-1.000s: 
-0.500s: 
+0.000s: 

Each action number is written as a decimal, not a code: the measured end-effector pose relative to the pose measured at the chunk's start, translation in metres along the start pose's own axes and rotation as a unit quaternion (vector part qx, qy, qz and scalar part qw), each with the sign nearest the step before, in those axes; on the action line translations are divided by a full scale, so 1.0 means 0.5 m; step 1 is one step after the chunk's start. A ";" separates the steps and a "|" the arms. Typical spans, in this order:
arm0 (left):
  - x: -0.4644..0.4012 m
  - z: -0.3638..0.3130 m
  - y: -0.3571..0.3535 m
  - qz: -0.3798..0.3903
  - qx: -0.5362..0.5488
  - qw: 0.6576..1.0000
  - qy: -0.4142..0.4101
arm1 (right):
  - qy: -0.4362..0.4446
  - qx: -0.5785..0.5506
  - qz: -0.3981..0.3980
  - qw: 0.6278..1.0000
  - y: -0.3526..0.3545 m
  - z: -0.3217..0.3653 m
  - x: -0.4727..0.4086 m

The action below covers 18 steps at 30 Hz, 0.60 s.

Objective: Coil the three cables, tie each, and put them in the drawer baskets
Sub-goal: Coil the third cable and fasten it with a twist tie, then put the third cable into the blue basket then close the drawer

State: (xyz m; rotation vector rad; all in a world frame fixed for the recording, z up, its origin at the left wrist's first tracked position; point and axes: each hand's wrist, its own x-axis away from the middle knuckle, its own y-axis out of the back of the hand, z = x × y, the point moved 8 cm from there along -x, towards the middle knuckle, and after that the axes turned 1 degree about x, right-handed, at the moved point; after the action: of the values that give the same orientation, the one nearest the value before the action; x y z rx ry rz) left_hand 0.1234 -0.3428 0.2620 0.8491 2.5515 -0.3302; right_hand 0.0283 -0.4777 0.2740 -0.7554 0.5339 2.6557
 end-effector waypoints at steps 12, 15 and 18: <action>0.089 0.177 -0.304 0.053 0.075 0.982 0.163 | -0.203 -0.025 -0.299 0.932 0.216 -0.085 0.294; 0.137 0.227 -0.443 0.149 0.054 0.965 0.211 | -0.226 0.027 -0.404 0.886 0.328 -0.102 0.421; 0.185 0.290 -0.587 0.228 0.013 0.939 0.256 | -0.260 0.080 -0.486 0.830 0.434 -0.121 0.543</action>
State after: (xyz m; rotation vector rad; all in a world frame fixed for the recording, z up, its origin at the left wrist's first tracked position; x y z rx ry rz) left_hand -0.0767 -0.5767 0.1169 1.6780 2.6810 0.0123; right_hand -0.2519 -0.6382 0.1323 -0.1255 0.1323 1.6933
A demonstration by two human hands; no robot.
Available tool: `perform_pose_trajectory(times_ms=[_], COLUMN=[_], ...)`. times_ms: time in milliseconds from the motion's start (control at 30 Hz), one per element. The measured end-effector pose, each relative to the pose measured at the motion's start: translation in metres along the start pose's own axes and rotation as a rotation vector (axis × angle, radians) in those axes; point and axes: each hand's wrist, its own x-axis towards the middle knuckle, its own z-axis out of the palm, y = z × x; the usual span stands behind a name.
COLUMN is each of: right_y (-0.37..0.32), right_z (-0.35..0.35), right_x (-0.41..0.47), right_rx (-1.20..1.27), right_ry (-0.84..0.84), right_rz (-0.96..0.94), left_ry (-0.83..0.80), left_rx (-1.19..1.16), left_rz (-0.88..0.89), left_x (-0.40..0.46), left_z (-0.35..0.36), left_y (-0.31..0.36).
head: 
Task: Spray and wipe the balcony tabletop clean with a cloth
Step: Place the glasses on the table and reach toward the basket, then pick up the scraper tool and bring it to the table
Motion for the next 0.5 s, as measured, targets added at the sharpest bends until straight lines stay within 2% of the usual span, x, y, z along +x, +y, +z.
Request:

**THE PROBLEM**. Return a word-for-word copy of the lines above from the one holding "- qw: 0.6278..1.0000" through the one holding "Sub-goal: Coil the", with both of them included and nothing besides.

**RESULT FOR THIS TASK**.
  - qw: 0.6278..1.0000
  - y: -0.3526..0.3545 m
  - z: -0.3217..0.3653 m
  - x: -0.4727..0.4086 m

The action below covers 18 steps at 30 Hz, 0.60 s.

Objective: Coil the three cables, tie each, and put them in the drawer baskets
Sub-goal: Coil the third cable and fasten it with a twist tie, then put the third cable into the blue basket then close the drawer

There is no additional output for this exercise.